The government may soon raise prices of natural gas produced by state-owned ONGC and Oil India by as much as 30 per cent, Petroleum Secretary S Sundareshan said today.
"I am told by the (Petroleum) Minister (Murli Deora) that the issue is in the final stages of decision making in the government. We expect a decision soon," he told reporters on the sidelines of the 6th Asia Gas Partnership Summit here.
Price of gas produced by Oil and Natural Gas Corp (ONGC) and OIL from fields given to them on nomination basis were last revised in 2005. Current rates of Rs 3,200 per thousand cubic meters ($1.79 per million British thermal unit) are less than half of the $4.2 per mmBtu price of gas from KG-D6 field of Reliance Industries.

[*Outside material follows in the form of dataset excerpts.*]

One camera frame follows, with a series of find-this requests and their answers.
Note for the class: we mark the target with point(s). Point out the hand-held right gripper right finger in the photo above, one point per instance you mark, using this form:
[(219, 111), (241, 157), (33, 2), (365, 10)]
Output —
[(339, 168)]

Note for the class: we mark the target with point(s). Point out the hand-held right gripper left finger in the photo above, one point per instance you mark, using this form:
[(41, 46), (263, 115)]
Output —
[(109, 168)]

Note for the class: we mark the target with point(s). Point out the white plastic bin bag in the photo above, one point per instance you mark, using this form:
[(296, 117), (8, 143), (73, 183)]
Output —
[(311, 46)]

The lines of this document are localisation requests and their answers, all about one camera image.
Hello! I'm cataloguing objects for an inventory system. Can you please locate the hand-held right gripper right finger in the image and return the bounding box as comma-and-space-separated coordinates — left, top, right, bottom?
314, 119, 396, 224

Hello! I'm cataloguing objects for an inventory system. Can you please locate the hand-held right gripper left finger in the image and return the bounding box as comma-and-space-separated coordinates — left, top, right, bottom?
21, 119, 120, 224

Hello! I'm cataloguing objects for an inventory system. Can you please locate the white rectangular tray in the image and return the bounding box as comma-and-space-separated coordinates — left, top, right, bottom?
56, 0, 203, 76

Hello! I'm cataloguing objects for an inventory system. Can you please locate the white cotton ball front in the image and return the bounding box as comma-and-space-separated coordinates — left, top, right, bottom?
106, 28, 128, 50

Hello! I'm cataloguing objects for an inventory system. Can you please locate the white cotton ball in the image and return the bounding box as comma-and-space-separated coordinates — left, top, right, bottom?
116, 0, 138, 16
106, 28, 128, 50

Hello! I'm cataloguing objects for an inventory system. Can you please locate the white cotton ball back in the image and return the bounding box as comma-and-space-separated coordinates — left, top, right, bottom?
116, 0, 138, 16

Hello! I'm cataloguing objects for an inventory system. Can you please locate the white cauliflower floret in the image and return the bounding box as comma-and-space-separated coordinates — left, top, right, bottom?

The Oil Ministry has circulated a Cabinet note for hiking price of gas under administered pricing mechanism (APM) to Rs 4,142 per thousand cubic meters ($2.32 per mmBtu).
Price of gas under APM is proposed to be raised in stages to Rs 7,500 per thousand cubic meters or $4.2 per million British thermal unit by 2013.
Sundareshan said the government was weighing policy options to end differential pricing of natural gas that ranges from under $1 per mmBtu (APM gas) to $5.73 per mmBtu (for gas produced by BG Group-operated Panna/Mukta and Tapti fields).
"Over the next few months we will explore further how to make all parts of the country get gas at approxmimately the same price," Sundareshan said indicating that price of gas from different sources may be pooled or averaged out to make it uniform for the consumers.
Under pooling of prices, the producers will get the price as per the production sharing contract between them and the government. But the consumer prices will be uniform irrespective of the source of gas.
Sources said the note on APM gas price increase was based on the recommendation of the Tariff Commission, which proposed that ONGC be paid Rs 3,875 per thousand cubic meters for the gas it produces while Rs 4,315 would be paid to OIL. Consumer price would be 10 per cent higher than this.
About 40 per cent of the nation's 140 million standard cubic meters a day of gas output is sold at administered rate. A hike in rates of these is an attempt to reduce distortions in a market with more than a dozen prices.
The government has set $4.2 per mmBtu as the sale price of gas from Reliance Industries' eastern offshore KG-D6 fields, while the gas from BG Group-operated Panna/Mukta Tapti fields is sold at $5.73 per mmBtu.
State-run ONGC lost a whopping Rs 4,745 crore in revenues on selling 17.71 billion cubic meters of natural gas at a rate below production cost in 2008-09.